The small business employee who often gets paid last and least

Many small business owners have trouble determining an appropriate take-home wage as the company expands, and some don’t pay themselves at all. These errors can easily come back to affect the founder and the company.

Understanding how to pay yourself appropriately — even if it’s a small amount that grows over time — is important to the long-term health of the business, according to professionals who advise small businesses. “It doesn’t reflect the true health of your business if you don’t take something,” said Zahir Khoja, CEO of Wave Financial, a company that provides money management tools to small businesses.

The mechanisms are especially important considering that 26% of small business owners do not pay themselves, according to Wave’s 2022 Small Business Survey.

Here are four tips small business owners should consider when determining their home payroll.

Consider your overall financial situation first

There is no one-size-fits-all answer. Founders need to consider factors such as their income and expenses including taxes, how the business is organized, and their personal financial circumstances. They should use this information to make a realistic decision about how much they can pay themselves without starving the business.

This will largely depend on the status of the founder. Is there a working husband? Does the founder have dependent children or other family members to support? What about mortgage, car payments, student debt, credit card debt, business loans, or other big expenses? The founder’s personal savings buffer is another consideration.

Wassim Daher, CEO and co-founder of Pilot, a company that provides finance, accounting and tax services to start-ups and growing companies.

Don’t pay yourself too much

Many founders are afraid of stifling their business by paying themselves too much, but setting too minimal can be a similar problem, as they can easily become consumed with the stress of trying to make ends meet. “If you’re spending a lot of energy on ‘should I take a taxi or a bus?'” Daher said. “

Business owners may think that the money can be better spent on hiring marketing assistance, re-establishing the website, or some other expense that can help the business expand.
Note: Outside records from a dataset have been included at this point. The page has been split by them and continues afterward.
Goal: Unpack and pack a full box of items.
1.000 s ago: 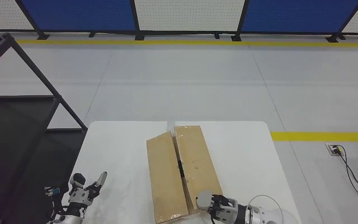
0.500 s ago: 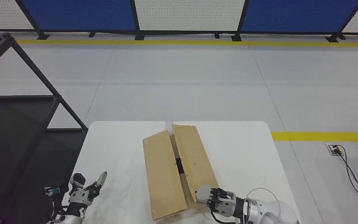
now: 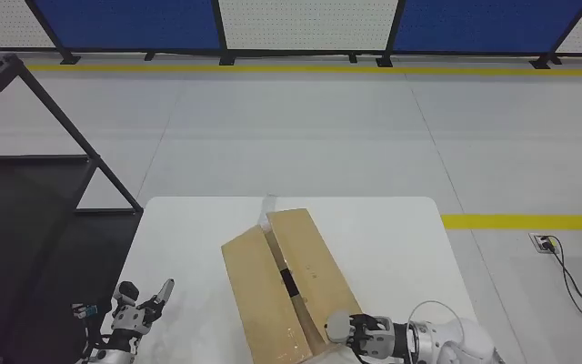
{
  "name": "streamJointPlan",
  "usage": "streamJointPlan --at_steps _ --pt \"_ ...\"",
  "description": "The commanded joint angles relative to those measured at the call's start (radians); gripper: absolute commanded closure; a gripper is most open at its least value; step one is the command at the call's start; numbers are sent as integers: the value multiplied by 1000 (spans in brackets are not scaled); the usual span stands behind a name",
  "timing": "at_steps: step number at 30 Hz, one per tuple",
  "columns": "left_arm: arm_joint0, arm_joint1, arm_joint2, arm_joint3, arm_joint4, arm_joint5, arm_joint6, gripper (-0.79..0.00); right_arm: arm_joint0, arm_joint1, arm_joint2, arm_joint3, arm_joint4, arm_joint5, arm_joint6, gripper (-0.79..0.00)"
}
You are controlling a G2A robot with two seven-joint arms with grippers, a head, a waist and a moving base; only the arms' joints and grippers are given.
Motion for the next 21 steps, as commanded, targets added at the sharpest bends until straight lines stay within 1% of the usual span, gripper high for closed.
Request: streamJointPlan --at_steps 1,7,15,19,21 --pt "0 0 0 0 0 0 0 -785 12 3 -7 8 -2 -5 -26 0" --pt "0 0 0 0 0 0 0 -785 52 10 -28 39 -13 -17 -75 0" --pt "0 0 0 0 0 0 0 -785 101 23 -27 55 -63 -58 -34 0" --pt "0 0 0 0 0 0 0 -785 125 33 -32 55 -111 -95 -35 0" --pt "0 0 0 0 0 0 0 -785 141 38 -36 63 -126 -101 -57 0"
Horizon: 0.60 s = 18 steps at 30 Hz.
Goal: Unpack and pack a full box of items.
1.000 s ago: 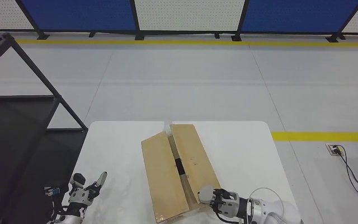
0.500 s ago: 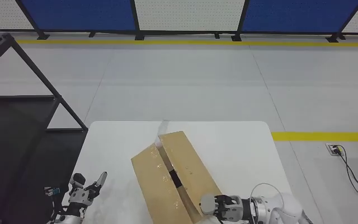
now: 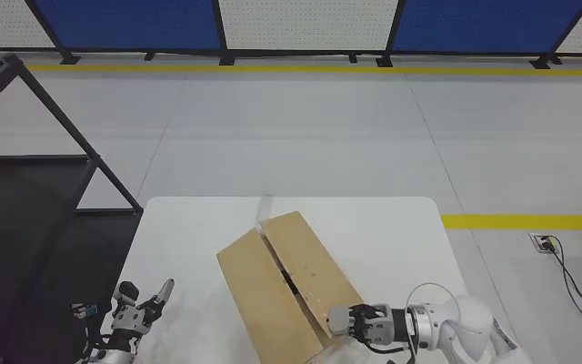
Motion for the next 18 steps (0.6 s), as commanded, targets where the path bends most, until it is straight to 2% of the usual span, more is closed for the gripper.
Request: streamJointPlan --at_steps 1,3,18 --pt "0 0 0 0 0 0 0 -785 16 5 -3 10 -16 1 -23 0" --pt "0 0 0 0 0 0 0 -785 32 10 -6 24 -35 2 -48 0" --pt "0 0 0 0 0 0 0 -785 38 14 -9 26 -74 6 -12 0"
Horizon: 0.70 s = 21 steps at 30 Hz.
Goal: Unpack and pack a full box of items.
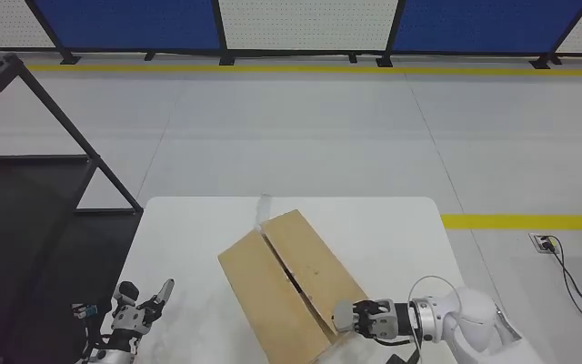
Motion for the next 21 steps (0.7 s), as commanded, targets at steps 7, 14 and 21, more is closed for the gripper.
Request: streamJointPlan --at_steps 7,14,21 --pt "0 0 0 0 0 0 0 -785 76 16 -22 39 -98 68 -65 0" --pt "0 0 0 0 0 0 0 -785 177 19 -67 137 -95 145 -199 0" --pt "0 0 0 0 0 0 0 -785 313 11 -138 284 -87 239 -336 0"
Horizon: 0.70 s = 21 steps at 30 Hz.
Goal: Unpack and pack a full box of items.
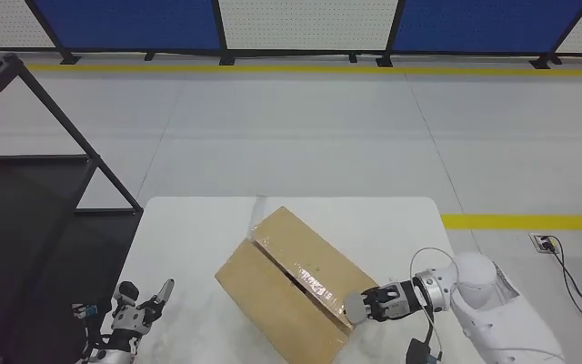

But don’t fall into this trap, he said. “You need to figure out how to make this sustainable in the long run for you, and that probably requires you to pay yourself more than you think,” Daher said. “You have to pay yourself enough to really cover your costs so you can focus on making your business really successful.”

Keep wages as regular as they are for any employee

A good rule of thumb is for owners to pay themselves for whatever frequency they pay other employees, said Chris Ronzio, the serial entrepreneur who founded Trainual.

He hadn’t done it in about 20 years with his first job and it became difficult to do once the business became more established. He said that gradually increasing your monthly salary as the business grows is more acceptable than doing it as a lump sum. The goal should be to have a survival wage where you can cover your basic expenses. The next step is to reach a market remuneration that is comparable to what others in the industry are achieving. “It’s all about building habits,” he said.

Be sure to reassess throughout the year in case you need to make any changes, said John Buchanan, chief marketing officer of LegalZoom, an online provider of legal documents for small businesses and families. “Clear monitoring of your business goals and commitments, as well as your personal goals and commitments, will help you determine if you need to adjust the amount or how often you pay yourself,” Buchanan said.

Pay the normative business founder

Many founders have difficulty determining fair compensation because they do not understand its value to others in similar roles. To address this issue, last year Pilot began running an annual survey to track what entrepreneurs in similar industries, geography, and funding levels are paying themselves for. Notably, half of American founders pay themselves less than $100,000 annually, according to 2022 Pilot Study.

Venture capital-backed founders are more likely to earn higher salaries. About 50% of “experienced founders” pay themselves between $1 and $100,000 a year. By contrast, Pilot found that more than 60% of venture capital-backed founders pay themselves between $50,000 and $150,000 annually. Consultants, other entrepreneurs, online job sites, and industry trade groups can also be good sources of comparable income data.

Understand the potential tax consequences

Depending on your tax structure, you may run into trouble for not paying yourself enough, so make sure you understand the specific rules regarding the entity you choose. With an S or C corporation, for example, the IRS requires the owner to obtain a “reasonable salary” and pay required taxes that go along with those wages, said Christopher Collier, a partner with Eisner Advisory Group LLC.

Collier said the amount is subjective, but that owners should generally consider what they would pay someone else to perform the same services and have some objective measures to back that up in the event of an audit. If audited, the owner may be subject to additional payroll taxes and penalties as well, if the IRS feels the salary was unreasonable. “It exposes the company to this potential tax trap if people are not aware of this problem,” he said.